Paper review: Ethernet: Distributed Packet Switching for Local Computer Networks

Reviewer: Hanlin D. Qian

This paper investigates and addresses the problem of how to connect a group of local computers in a cost-effective way. The paper makes the assumption and argues that any type of centralized control in the lower level network design would be expensive, complex, and inefficient. Therefore the authors propose a networkof computers where control is completely distributed among the stations in the network. Packet transmissions in such a system is coordinated by statistical arbitration, which means that packets have a high probability of arriving at its destination but is not guaranteed to get there. There are several advantages to this approach:

  1. The network setup is cheap and inexpensive; the stations on the network are clearly more expensive than the network itself.
  2. The network is scalable; it's easy to add stations to the network without modifying the overall scheme of the network.
  3. If a station breaks down, the rest of the network can continue to operate because there is no central control.

The design of the network is based on the principle of passive broadcast packet switching. Packets are sent out into the Ether from individual stations so that every other stations can receive them. Thus packet collision can easily result and corrupt packets. Other problems such as interference, impulse noise, inactive receiver at a packet's destination, and an intentional discard can all cause packet losses.
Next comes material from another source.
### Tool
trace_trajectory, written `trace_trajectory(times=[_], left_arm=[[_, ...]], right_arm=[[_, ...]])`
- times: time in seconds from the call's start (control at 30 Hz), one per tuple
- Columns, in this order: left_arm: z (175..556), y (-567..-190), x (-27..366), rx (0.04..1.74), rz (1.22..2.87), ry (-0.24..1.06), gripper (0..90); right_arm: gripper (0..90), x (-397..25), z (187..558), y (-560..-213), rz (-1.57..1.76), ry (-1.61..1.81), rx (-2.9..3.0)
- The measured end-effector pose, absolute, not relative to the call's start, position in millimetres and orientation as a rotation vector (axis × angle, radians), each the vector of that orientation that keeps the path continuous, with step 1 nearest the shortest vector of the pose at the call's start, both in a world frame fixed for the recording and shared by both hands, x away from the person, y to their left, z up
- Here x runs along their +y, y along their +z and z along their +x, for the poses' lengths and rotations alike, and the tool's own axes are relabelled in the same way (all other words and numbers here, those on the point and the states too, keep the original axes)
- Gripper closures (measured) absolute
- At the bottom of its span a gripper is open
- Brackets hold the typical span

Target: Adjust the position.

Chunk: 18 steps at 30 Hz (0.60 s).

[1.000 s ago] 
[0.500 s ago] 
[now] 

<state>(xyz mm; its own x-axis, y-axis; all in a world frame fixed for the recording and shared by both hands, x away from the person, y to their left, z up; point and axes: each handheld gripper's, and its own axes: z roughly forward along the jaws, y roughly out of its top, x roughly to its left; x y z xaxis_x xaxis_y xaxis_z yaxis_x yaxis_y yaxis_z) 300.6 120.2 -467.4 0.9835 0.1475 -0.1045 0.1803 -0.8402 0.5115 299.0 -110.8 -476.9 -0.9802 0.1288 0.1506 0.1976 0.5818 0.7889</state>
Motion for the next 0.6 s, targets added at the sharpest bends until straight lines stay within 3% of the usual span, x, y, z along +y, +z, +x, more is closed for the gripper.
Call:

This paper proposes the method of random back-off and retransmission to address these problems. This solution simplifies the network because it places the burden of verifying the arrival of the packets at the end points. The paper also proposes the following mechanisms and heuristics to address and improve the overall performance of the Ethernet.

  1. The transceivers use the time interval between the time when a packet is detected and the time when a collision is detected to calculate a random backoff time period before retransmitting the packet.
  2. Carrier detection allows a transceiver to delay the transmission of a packet if another packet is passing the transceiver at the time of transmission. This mechanisms reduces collisions.
  3. Interference detection can detect the corruption of packet within one round trip time, long before an acknowledgement timeout.
  4. A checksum is placed at the end of the packet to verify whether an arrived packet is correct.
  5. Truncated packets due to collisoin can be filtered out before it reaches it destination and therefore reduces the network load.
  6. Momentary jams in the Ether can inform all stations that a collision has occurred. Thus stations can then abort, backoff for a random amount of time, and retransmit a packet.

The paper designs a detailed model of this Ethernet system to test the design and hypotheses. The experimentation did take place with a moderate but reasonable set of constraints. A system of 256 stations and 1 km of cables was contructed. Protocols such as EFTP were also developed to run tests. The results of these tests show that the assumptions made in the design of the Ethernet are good ones, and the Ethernet can run efficiently.

I give this paper a high rating of 4 because it not only designed a model of the Ethernet but also backed it up with concrete tests, experiments, and mathematical models. However, I do have to add that the experiments described on the paper are neithe exhaustive nor extensive. For the limitation of the scope of the paper, only one setup environment has been tested. Further research and testing needs to be done to experiment with networks of different sizes and loads.